Mang Deki cukup tersentak mendengar penjelasan tersebut. Dia mengakui bahwa dia sedikit ragu. Dia "hanya" coba-coba menjalankan apa yang dikatakan oleh bang Abel.
Bagaimana kandang yakin bang? kata mang Deki sedikit pelan hampir terdengar.
Rupanya, bang Abel sudah menebak, kemana arah pembicaraan.
"Saya mau bertanya, apakah kita janjian untuk bertemu hari ini, disini?"Â tanya bang Abel.
"Tidak."
"Tapi kenyataanya kita bertemu, bahkan 3 hari berturut-turut. Mang Deki dapat rezeki bisa makan bersama saya. Jika bukan Allah pembantuan, siapa lagi? " lanjut bang Abel. Mang Deki terlihat berpikir dalam. Bang Abel melanjutkan, " Mungkin, sudah banyak petunjuk dari Allah, hanya saja kita jarang atau kurang memperhatikan petunjuk tersebut . Kita tidak menyangka Allah akan menolong kita, karena kita sebenarnya tidak berharap. Kita tidak berharap, karena kita tidak yakin. "

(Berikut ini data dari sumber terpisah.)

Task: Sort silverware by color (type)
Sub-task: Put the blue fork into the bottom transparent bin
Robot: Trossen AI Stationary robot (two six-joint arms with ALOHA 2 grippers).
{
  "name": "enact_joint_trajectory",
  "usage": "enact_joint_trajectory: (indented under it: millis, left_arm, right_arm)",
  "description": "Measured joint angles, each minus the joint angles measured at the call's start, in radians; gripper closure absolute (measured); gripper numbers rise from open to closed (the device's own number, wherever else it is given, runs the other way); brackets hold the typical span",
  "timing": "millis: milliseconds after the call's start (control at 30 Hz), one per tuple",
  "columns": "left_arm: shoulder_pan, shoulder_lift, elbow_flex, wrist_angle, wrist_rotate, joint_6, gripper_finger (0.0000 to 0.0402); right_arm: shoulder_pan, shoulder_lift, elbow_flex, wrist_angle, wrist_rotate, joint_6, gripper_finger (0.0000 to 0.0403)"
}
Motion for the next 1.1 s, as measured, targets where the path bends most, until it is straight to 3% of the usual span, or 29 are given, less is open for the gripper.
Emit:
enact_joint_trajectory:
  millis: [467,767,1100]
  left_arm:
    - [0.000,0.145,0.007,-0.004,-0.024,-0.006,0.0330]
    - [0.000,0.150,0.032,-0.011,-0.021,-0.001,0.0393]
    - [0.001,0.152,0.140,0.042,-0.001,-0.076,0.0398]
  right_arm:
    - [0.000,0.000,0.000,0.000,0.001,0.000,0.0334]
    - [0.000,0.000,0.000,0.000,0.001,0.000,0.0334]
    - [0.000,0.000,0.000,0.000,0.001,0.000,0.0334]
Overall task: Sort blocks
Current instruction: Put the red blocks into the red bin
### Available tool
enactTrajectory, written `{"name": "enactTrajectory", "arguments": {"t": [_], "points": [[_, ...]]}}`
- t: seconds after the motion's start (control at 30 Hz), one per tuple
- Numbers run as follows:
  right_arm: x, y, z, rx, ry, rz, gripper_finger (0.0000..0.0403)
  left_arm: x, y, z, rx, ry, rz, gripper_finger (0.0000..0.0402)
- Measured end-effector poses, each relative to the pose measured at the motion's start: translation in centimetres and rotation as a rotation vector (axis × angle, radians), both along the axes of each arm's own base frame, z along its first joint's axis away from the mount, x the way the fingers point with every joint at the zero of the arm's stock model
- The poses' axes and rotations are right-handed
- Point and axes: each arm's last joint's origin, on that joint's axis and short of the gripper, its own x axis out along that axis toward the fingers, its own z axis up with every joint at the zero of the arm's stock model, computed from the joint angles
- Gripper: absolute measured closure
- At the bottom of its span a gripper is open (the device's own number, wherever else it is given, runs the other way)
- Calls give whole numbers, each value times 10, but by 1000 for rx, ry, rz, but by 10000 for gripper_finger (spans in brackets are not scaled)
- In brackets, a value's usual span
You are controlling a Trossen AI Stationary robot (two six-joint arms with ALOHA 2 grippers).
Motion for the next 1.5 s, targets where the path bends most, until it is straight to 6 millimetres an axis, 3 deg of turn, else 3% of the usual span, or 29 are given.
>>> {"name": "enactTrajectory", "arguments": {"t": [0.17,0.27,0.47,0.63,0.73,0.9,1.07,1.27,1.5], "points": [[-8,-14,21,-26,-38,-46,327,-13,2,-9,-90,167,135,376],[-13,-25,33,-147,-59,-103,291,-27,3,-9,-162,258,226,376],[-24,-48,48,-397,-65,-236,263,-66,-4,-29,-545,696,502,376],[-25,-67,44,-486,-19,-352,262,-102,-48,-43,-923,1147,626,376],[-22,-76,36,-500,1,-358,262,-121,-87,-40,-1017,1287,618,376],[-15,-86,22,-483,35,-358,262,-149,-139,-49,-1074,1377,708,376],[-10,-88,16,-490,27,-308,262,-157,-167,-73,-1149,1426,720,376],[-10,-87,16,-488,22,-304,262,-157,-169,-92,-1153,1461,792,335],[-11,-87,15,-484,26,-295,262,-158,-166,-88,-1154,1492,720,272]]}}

Mang Deki manggut-manggut. Mulai paham. Kemudian mulai tersenyum.
"Oke dech, saya paham. Selama ini saya akui saya memang ragu. Sekarang saya yakin. Allah sebenarnya sudah membimbing saya, saya sendiri yang tidak melihat dan tidak mensyukurinya. Terima kasih abang. " kata mang Deki, matanya terlihat berkaca-kaca.
"Berterima kasihlah kepada Allah. Sebentar lagi dzuhur, kita ke Masjid yuk. Kita mohon ampun dan bersyukur kepada Allah. "
Mereka pun mengangkat pikulan dan mulai berjalan menuju masjid terdekat sambil diiringi rasa optimis bahwa hidup akan lebih baik.